The widely used RS-232 system is an example of single-ended signalling, which uses ±12 V to represent a signal, and anything less than ±3 V to represent the lack of a signal. The high voltage levels give the signals some immunity from noise, since few naturally occurring signals can create that sort of voltage. They also have the advantage of requiring only one wire per signal. However, they also have a serious disadvantage: they cannot run at high speeds. The effects of capacitance and inductance, which filter out high-frequency signals, limit the speed. Large voltage swings driving long cables also require significant power from the transmitting end. This problem can be reduced by using smaller voltages, but then the chance of mistaking random environmental noise for a signal becomes much more of a problem. Another difficulty is the electromagnetic interference that can be generated by a single-ended signalling system which attempts to operate at high speed.

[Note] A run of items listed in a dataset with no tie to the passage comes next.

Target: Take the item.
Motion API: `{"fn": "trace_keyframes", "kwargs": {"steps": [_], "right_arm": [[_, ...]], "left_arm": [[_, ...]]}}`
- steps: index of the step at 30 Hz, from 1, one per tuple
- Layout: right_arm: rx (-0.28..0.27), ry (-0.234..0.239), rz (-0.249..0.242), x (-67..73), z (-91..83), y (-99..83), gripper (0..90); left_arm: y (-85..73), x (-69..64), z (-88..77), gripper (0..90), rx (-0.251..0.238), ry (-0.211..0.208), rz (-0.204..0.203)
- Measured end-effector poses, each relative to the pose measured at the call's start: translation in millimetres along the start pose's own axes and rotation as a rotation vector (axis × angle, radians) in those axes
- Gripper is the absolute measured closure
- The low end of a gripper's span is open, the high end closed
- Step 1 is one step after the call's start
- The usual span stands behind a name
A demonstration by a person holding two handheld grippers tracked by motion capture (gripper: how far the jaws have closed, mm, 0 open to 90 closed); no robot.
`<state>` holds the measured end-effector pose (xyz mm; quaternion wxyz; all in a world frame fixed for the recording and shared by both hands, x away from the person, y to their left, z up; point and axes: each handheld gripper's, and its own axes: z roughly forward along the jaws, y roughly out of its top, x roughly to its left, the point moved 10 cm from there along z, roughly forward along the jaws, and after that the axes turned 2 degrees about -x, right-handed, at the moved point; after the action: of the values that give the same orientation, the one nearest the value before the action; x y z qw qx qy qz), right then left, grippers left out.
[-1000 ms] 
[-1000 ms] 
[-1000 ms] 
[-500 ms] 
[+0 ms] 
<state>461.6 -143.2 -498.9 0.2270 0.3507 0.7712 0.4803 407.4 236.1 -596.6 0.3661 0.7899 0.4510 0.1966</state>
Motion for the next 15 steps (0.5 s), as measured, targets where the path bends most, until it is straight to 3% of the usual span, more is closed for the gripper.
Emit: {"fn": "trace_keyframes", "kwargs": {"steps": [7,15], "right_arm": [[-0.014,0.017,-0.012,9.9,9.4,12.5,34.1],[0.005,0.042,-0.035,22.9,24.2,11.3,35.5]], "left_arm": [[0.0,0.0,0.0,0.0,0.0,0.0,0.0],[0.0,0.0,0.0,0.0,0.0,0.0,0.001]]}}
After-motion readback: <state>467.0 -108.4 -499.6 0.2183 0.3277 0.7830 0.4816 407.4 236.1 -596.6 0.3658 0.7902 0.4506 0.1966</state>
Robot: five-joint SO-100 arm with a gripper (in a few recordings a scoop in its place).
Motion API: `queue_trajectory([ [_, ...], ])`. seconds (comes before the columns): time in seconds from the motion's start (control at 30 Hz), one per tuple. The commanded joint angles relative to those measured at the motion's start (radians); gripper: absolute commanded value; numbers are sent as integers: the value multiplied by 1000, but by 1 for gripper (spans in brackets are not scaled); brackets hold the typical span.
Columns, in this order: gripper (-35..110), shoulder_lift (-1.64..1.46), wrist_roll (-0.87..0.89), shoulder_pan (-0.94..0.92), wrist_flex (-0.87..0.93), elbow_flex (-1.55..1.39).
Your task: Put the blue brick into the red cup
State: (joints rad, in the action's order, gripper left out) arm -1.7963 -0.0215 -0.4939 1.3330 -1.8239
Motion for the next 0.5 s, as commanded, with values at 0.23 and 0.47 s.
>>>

LVDS uses the difference in voltage between two wires to signal information. The transmitter injects a small current, nominally 3.5 milliamperes, into one wire or the other, depending on the logic level to be sent. The current passes through a resistor of about 100 to 120 ohms (matched to the characteristic impedance of the cable) at the receiving end, then returns in the opposite direction along the other wire. From Ohm's law, the voltage difference across the resistor is therefore about 350 millivolts. The receiver senses the polarity of this voltage to determine the logic level.
The small amplitude of the signal reduces the effects of capacitance and inductance, and reduces the amount of radiated electromagnetic noise. The system also has a low subsceptibility to noise, because distant noise sources tend to add the same amount of voltage (called common-mode noise) to both wires, so the difference between the voltages remains the same. Manufacturers can further reduce noise by twisting the two wires of a pair together (as in Cat-3 Ethernet cables), so that any noise induced in one half-twist tends to cancel the noise induced in the neighbouring half-twist. The low common-mode voltage (the average of the voltages on the two wires) of about 1.25 V allows LVDS to be used with a wide range of integrated circuits with power supply voltages down to 2.5 V or lower. The low differential voltage, about 350 mV as stated above, causes LVDS to consume very little power compared to other systems. For example, the static power dissipation in the LVDS load resistor is 1.2 mW, compared to the 90 mW dissipated by the load resistor for an RS-422 signal. This power efficiency is maintained at high frequencies because of the low voltage swing.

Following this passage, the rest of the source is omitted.